Chlorhexidine Dressings for Hemodialysis Catheter Exit Site Care: Comparative Study

Not Applicable

Completed

Interventions: Other: Group "solution"
Device: Group "chlorhexidine dressing"

Brief Summary: The objective of this study is to compare the rate of hemodialysis catheter-related infections according to the treatment regimen: chlorhexidine gluconate dressing or chlorhexidine solution.

Detailed Description: Introduction: The use of CVC as a vascular access for haemodialysis is associated with increased morbidity and mortality (up to 10 times higher in a patient with a CVC compared to an arteriovenous fistula), contributing to poorer patient outcomes and increased haemodialysis-related costs.

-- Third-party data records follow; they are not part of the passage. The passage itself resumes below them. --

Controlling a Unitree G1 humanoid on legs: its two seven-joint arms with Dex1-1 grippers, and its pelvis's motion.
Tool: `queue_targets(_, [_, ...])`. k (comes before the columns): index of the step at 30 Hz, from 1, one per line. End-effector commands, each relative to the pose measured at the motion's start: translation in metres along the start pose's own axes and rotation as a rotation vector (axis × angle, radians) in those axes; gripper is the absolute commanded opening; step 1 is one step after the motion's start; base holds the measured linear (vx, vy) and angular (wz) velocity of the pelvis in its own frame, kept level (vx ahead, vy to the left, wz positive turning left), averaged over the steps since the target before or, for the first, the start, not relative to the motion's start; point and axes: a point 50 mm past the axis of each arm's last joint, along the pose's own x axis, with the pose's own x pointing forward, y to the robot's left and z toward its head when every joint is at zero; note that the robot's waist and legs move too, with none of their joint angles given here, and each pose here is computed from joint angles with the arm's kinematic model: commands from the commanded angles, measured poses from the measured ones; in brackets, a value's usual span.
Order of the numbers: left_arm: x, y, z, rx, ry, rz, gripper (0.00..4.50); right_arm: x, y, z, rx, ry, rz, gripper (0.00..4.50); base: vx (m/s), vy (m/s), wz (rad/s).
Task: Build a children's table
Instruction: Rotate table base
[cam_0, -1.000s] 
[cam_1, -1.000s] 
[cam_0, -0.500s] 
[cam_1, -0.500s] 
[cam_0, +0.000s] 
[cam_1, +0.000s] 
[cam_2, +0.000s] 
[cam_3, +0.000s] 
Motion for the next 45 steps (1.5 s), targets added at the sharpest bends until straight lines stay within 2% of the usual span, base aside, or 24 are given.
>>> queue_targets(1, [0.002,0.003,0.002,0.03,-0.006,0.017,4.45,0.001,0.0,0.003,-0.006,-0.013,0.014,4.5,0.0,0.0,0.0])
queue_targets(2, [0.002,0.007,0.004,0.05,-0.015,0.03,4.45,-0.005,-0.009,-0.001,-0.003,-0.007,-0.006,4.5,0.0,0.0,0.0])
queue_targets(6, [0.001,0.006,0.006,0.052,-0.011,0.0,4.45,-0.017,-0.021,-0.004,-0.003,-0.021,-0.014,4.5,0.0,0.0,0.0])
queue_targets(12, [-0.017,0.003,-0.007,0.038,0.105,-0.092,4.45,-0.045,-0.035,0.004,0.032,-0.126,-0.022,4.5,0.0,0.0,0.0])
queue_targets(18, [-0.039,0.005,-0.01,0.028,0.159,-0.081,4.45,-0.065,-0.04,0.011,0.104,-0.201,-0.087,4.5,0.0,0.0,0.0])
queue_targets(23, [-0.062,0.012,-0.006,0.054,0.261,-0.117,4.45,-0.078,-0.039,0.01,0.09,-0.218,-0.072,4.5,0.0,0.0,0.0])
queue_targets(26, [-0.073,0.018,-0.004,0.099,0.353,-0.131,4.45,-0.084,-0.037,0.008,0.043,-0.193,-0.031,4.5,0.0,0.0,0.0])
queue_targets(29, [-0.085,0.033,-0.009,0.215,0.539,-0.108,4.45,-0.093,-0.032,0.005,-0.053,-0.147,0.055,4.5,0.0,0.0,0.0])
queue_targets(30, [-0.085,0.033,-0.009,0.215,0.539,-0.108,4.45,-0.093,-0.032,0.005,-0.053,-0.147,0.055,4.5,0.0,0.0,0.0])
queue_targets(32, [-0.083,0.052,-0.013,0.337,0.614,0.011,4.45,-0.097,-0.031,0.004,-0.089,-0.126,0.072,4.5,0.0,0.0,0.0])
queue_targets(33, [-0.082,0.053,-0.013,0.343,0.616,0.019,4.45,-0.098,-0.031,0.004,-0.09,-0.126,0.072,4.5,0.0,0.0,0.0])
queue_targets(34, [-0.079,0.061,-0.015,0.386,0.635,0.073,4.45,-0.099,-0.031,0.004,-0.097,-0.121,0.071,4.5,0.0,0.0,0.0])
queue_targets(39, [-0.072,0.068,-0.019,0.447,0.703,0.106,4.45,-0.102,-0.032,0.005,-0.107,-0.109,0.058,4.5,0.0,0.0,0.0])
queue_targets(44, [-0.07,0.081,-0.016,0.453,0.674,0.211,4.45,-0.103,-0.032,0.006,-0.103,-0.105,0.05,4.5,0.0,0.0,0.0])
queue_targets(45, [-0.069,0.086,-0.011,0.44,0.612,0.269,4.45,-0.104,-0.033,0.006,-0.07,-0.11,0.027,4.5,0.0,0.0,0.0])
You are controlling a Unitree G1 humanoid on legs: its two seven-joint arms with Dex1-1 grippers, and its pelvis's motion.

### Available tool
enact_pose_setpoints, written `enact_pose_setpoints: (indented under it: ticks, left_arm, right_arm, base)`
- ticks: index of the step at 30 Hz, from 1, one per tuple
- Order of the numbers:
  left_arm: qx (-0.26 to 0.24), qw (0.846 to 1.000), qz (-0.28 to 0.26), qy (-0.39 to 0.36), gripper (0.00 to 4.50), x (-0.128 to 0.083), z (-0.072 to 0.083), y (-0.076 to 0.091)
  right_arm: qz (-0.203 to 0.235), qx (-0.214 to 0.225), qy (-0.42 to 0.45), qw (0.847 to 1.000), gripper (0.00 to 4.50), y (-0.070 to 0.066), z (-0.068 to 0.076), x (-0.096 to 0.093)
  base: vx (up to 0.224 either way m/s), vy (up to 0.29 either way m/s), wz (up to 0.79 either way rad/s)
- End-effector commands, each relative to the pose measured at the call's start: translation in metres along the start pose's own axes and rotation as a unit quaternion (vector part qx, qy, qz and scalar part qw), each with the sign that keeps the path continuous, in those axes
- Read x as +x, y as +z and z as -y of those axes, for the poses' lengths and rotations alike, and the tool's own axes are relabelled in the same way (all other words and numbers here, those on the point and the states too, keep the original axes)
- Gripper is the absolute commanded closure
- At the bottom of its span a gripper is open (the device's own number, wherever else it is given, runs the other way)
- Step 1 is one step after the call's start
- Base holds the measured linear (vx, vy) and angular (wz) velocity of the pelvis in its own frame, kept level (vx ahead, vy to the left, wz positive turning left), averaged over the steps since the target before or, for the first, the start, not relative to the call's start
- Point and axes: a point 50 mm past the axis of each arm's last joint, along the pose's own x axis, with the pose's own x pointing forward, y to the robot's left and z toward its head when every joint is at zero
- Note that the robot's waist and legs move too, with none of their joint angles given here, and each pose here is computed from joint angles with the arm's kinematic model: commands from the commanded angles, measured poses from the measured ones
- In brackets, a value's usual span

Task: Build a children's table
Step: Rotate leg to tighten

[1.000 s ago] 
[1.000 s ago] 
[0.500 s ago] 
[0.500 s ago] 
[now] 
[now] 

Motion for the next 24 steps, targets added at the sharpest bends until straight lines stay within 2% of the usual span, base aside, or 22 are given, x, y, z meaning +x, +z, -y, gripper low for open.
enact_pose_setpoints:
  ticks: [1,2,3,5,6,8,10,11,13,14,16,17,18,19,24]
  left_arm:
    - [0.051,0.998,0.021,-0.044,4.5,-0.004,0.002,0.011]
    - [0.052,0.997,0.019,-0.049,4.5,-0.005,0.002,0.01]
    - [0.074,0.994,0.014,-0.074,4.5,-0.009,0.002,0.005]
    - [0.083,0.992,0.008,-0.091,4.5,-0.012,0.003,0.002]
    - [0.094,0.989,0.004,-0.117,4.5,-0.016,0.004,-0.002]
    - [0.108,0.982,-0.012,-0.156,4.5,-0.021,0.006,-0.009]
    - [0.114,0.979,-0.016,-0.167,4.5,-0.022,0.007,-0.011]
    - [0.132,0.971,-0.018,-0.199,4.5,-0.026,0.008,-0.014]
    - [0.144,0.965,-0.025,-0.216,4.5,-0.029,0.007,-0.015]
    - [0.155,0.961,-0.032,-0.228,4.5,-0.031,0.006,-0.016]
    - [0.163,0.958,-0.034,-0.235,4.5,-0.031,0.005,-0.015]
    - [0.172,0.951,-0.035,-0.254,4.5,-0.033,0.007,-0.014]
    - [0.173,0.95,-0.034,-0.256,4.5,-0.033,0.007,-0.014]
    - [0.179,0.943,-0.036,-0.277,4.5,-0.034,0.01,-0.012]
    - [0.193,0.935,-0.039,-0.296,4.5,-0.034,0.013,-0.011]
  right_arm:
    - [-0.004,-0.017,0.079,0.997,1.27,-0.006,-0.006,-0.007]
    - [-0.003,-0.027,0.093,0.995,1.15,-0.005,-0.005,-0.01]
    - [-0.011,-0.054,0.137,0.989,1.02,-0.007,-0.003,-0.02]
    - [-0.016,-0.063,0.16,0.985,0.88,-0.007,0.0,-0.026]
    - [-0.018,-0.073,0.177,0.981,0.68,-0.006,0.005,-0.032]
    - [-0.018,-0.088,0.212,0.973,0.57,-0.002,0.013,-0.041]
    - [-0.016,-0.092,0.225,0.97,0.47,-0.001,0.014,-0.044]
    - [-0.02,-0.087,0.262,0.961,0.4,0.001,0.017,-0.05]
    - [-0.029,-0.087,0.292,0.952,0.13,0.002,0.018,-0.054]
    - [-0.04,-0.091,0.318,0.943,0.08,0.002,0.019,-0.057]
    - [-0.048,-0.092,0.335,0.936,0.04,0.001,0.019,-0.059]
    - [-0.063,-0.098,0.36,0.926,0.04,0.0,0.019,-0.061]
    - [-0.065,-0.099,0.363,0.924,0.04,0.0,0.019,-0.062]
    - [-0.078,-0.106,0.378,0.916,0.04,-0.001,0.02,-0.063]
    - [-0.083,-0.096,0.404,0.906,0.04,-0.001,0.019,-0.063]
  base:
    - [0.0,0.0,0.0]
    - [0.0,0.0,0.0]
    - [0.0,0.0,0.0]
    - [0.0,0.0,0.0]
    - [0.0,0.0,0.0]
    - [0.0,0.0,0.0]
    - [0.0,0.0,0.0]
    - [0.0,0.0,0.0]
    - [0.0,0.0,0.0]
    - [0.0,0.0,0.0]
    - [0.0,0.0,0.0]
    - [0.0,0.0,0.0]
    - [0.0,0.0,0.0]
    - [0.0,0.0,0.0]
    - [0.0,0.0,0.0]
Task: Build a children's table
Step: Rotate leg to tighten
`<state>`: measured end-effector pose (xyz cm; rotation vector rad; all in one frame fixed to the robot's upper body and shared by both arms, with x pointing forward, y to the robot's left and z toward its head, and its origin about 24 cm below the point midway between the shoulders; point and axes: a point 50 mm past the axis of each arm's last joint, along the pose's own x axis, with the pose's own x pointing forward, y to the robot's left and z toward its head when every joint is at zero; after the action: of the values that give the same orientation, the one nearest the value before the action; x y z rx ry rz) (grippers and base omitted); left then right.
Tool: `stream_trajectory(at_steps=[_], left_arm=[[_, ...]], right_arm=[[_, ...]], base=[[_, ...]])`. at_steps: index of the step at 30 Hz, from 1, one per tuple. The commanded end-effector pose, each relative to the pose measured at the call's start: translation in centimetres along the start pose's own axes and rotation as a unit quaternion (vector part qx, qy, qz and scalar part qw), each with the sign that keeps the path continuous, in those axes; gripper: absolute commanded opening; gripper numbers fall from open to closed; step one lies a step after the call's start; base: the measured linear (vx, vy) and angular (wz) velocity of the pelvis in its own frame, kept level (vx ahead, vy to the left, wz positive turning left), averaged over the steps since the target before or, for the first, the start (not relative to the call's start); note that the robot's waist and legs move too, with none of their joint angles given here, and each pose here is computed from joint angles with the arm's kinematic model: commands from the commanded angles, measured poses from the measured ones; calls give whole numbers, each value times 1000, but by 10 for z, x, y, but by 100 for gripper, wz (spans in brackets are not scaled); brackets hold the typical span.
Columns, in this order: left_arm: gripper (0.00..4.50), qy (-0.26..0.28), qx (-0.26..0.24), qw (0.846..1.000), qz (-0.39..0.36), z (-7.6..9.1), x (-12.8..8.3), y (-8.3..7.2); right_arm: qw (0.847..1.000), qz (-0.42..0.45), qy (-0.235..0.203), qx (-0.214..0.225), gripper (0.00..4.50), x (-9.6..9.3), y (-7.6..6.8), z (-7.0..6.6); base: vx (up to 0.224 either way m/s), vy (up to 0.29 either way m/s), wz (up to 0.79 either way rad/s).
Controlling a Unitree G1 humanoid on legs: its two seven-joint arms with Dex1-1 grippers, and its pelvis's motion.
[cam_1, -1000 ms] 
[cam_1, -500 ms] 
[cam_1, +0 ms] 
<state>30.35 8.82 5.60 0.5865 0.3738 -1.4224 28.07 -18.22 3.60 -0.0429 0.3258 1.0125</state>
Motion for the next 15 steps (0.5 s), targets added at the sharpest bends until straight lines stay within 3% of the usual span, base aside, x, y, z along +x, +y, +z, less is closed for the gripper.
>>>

Aim: To compare the rate of catheter-related infections (bacteraemia, exit site infection and tunelitis) between haemodialysis catheter exit site dressing with 2% chlorhexidine gluconate self-adhesive semi-permeable polyurethane dressings (AGCD); and dressing with 2% chlorhexidine solution and covered with self-adhesive semi-permeable polyurethane dressing (PD).

Methods: A randomized clinical trial will be conducted to compare the occurrence of local and systemic infections related to hemodialysis catheter. Two care groups will be formed in which AGCD and PD dressings will be used. In addition, other clinical variables, patient satisfaction and dressing-related skin alterations will also be analyzed.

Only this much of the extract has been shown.